• _Instructions to follow_: Wherever the word "with" appears in the entries, copy the whole line.

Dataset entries
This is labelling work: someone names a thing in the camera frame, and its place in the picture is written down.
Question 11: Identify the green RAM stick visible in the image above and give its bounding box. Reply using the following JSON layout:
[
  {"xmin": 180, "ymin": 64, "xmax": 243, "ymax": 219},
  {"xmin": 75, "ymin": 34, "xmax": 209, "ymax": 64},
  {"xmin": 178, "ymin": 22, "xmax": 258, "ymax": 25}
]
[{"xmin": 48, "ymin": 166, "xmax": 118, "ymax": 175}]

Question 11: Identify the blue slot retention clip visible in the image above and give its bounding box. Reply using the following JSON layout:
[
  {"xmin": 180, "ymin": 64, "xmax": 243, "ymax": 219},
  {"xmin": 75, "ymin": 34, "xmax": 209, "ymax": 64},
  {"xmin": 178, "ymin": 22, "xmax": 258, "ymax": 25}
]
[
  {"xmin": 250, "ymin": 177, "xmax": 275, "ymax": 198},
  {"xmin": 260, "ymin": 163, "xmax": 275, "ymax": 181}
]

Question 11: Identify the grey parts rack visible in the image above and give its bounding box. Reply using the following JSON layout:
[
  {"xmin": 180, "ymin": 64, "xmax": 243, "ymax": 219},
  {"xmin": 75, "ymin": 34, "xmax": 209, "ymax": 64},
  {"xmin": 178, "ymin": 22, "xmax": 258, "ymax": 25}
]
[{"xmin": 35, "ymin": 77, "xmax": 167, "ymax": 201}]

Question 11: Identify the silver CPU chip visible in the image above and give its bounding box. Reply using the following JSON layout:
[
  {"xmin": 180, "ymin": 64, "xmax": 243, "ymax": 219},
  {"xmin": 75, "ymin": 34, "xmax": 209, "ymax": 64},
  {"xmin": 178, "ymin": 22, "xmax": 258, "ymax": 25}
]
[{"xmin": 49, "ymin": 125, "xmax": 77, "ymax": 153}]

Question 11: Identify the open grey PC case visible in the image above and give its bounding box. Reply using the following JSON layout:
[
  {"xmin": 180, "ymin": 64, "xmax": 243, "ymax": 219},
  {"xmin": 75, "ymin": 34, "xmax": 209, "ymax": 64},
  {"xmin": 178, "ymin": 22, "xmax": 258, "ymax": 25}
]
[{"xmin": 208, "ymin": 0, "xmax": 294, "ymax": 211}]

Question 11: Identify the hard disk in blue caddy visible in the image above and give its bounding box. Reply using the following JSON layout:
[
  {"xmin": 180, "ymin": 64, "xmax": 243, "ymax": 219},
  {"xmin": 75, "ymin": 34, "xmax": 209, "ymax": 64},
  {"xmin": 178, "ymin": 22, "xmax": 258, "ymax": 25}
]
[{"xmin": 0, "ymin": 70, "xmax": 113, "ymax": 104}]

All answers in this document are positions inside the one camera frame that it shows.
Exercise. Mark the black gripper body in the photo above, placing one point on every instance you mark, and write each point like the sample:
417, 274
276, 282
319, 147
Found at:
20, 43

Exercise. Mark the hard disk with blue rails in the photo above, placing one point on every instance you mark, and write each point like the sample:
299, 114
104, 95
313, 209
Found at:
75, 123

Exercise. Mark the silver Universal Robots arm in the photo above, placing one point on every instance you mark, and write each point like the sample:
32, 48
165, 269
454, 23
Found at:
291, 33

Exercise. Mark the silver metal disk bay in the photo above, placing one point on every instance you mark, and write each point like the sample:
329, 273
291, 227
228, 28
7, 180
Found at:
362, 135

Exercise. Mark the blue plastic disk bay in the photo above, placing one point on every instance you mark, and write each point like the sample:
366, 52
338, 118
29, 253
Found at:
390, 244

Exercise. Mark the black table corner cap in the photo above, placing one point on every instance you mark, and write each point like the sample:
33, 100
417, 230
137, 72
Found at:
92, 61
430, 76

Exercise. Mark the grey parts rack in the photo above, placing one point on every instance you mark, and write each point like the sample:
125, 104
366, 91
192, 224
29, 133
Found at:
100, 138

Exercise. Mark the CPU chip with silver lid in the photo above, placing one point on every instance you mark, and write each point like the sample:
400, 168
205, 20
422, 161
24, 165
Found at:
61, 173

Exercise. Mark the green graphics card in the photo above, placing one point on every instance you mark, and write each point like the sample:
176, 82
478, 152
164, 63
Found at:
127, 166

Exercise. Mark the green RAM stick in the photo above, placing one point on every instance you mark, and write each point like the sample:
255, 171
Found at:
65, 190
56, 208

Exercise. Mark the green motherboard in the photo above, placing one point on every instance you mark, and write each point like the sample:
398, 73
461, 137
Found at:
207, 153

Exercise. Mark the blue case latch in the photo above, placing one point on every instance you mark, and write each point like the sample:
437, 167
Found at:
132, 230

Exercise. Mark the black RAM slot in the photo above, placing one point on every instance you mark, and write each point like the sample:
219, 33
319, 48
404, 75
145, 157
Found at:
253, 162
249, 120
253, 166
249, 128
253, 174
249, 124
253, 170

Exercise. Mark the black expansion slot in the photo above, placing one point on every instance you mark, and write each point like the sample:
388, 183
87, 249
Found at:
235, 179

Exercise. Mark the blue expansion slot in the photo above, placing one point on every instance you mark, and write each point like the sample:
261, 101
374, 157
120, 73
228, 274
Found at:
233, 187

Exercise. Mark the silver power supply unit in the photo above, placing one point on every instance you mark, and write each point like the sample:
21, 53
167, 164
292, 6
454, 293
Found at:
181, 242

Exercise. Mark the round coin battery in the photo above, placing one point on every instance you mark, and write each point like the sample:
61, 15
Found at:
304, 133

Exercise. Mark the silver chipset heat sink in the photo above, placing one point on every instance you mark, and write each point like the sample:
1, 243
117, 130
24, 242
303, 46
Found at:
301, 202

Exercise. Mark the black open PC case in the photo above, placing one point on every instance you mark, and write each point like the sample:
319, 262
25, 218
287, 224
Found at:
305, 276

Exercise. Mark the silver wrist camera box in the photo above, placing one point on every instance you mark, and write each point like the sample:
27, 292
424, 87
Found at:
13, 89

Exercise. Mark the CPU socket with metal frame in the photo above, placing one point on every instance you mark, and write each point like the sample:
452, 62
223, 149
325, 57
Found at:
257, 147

• _Result for this exercise_:
Exercise. Mark the hard disk with blue rails in the photo above, placing one point on every instance you mark, and write each point like the sample:
Exercise. Mark the CPU chip with silver lid in the photo above, placing one point on every instance you mark, and write each point like the sample:
Exercise. Mark the CPU socket with metal frame in the photo above, placing one point on every instance you mark, and write each point like the sample:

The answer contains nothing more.